In certain embodiments, a method for fabricating a photocatalyst comprises: preparing a water solution of modulator by dissolving oxalic acid powder in deionized water; preparing a water solution of sodium tungstate dihydrate powder by dissolving sodium tungstate dihydrate powder in deionized water; dropwise addition of the sodium tungstate dihydrate water solution to the modulator water solution to form a first mixture solution; adding 37% HCl to the first mixture solution to from a second mixture solution with the pH value between 0.1 and 1.0; heating and stirring the second mixture solution; collecting the precipitate from the second mixture solution by centrifugation; washing the precipitate with water and ethanol; and air-drying the solid sample; and doping the solid sample with metal oxide.

The present method for fabricating WO₃flower-like assemblies is a simple surface-modulator-driven synthesis method. As shown FIG. 1A, the WO₃flower-like assemblies of the certain embodiments are prepared by using sodium tungstate dihydrate as a starting material, oxalic acid as a modulator for mediating the structure of the synthesized WO₃(e.g., assisting the formation of monoclinic), and HCl to control the pH value of the precursor aqueous solution. HCl is preferably used since alternate acid may lead to formation of by-products. The oxalic acid acts as a modulator to control the growth direction of WO₃nanoparticles for synthesizing self-assembled flower-like structure/nanoflowers.
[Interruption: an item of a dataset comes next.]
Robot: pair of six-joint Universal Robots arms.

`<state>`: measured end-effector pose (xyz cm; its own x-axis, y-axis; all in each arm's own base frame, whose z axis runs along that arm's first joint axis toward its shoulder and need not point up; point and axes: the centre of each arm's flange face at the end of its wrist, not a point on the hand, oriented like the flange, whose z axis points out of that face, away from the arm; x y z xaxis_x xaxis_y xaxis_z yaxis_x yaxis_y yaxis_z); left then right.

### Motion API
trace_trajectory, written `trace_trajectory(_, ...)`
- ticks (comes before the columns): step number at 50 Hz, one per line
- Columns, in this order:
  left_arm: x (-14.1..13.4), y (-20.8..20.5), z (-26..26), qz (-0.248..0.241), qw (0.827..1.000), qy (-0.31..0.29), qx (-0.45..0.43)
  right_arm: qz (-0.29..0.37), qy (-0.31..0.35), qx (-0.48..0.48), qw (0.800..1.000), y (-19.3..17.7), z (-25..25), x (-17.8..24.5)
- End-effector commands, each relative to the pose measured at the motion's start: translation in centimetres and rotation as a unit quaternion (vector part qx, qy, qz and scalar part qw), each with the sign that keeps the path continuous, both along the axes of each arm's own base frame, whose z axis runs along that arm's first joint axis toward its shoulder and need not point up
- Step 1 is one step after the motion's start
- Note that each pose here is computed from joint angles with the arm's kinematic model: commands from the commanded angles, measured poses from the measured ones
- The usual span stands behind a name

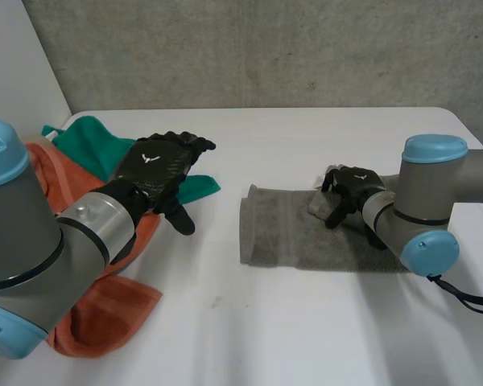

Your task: Fold the laundry.

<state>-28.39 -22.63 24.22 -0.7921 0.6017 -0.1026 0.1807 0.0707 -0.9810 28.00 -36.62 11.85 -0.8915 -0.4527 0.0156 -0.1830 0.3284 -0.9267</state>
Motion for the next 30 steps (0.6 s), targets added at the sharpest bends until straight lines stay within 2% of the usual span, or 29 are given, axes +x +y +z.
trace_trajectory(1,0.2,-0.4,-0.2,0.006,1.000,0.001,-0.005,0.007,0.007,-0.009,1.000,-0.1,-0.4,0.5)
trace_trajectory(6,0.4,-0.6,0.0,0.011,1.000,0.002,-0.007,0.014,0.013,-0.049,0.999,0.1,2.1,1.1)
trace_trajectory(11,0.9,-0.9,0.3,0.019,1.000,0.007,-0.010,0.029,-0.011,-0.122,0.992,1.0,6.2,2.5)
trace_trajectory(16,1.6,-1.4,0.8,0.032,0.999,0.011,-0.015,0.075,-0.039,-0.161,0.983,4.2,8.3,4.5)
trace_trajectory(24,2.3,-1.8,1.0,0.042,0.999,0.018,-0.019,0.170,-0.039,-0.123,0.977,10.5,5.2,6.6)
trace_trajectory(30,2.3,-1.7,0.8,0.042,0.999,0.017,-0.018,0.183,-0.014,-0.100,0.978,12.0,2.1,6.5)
The introduction of enough amount of oxalic acid (e.g., oxalic acid/sodium tungstate dihydrate ratio of 1.5:1) provides sufficient oxalate ions to form hydrogen bonds with structural water of WO₃nanoplates, which results in the aggregation of nanoplates, and appears in a flower-like assemblies morphology (e.g., as shown in FIGS. 2A and 2B).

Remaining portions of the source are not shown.